P.S. Do you really want to know how to write ads that “burn down the house?” People are still ripping off my ads from decades ago, and you can find out more about my secrets right here.

Tech Snobs, Geek Angels, and Dinobots

Monday, 7:33pm
Reno, NV
“You called me… Bizzaro. Must be my name.” Bizzaro, Superman’s twisted doppleganger (circa 1958)

Howdy…

I think I just created a new word.

Tell me what you think of it.

It came about this weekend while Michele and I were taking her nephew David out for a “grill lunch”. A grill lunch is where you hold someone you care about (but haven’t seen for a long time) captive for a couple of hours while you grill them on every detail of their lives.
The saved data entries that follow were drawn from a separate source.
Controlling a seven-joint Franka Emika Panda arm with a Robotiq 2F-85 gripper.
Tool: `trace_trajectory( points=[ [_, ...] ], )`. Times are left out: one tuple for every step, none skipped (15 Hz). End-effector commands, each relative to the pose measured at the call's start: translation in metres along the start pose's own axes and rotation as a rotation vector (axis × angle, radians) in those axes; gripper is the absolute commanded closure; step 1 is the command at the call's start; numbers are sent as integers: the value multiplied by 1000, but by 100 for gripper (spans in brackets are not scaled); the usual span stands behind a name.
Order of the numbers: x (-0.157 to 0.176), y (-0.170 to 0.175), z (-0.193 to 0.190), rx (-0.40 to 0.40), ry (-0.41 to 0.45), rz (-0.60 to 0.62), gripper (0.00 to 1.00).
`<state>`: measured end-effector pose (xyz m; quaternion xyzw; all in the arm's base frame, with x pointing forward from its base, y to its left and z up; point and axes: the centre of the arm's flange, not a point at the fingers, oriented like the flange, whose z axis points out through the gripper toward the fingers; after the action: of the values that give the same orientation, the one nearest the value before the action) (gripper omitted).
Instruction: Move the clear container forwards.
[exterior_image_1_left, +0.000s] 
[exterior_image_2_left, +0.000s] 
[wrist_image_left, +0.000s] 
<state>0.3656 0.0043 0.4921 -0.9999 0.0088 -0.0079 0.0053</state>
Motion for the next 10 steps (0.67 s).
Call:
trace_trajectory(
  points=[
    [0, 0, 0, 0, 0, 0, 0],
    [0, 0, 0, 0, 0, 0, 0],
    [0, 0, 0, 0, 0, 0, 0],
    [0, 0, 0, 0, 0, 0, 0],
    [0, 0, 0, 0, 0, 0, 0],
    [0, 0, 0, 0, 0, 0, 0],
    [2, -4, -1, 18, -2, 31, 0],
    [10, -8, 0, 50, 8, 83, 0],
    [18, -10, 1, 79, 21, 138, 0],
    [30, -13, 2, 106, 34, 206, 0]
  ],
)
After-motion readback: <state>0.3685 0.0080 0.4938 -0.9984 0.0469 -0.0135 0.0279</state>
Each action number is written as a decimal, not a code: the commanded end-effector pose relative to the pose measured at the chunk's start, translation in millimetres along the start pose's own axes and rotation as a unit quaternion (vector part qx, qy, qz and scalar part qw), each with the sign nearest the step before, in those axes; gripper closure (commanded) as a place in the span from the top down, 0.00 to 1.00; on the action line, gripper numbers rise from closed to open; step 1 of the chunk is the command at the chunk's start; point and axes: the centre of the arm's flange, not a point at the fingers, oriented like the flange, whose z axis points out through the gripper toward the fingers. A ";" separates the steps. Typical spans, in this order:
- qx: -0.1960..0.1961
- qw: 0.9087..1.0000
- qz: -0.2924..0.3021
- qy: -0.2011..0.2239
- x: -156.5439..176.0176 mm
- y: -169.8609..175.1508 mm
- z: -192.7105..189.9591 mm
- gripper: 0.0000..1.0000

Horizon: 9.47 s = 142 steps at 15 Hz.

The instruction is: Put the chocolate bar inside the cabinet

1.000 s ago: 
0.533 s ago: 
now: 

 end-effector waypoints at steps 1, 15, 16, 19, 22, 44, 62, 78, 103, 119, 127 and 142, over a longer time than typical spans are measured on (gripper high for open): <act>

When I was growing up, I always resisted such info-mining, and became a petulant, sulking zipped-lipped prisoner, offering nothing. To this day, the worse way to find out how I’ve been or what I’ve been up to is to ask me directly.

Child psych still works pretty well with my type, though.

Trick me into spilling the beans, and I’ll give it all up.


If you want to stay on the cutting edge of salesmanship and marketing, you can join us right here, and get my free report to boot.


I’m easy that way.

Nephew David, however, is of better stock. He handles grill lunches with grace and wit, and he’s a joy to hang out with.

He’s also my main contact in the new generation coming up the ranks. He’ll be a senior next year at a major mid-western university, studying subjects that didn’t exist when I was in academia.

That is, he’ll be a senior if his summer “project” doesn’t haul in a million bucks, which it could. The kid is tech-savvy to a scary degree, both as a creator of sites and ideas, and as a cutting-edge consumer of technology. And now he’s honing his business chops, too.

He’s got entrepreneur’s blood in his veins, and he smells the financial adventures ahead.

However, my guess is that, like his other summer projects, he’ll experience some success, gain amazing experience, have too much fun, and finish out his education like a champ.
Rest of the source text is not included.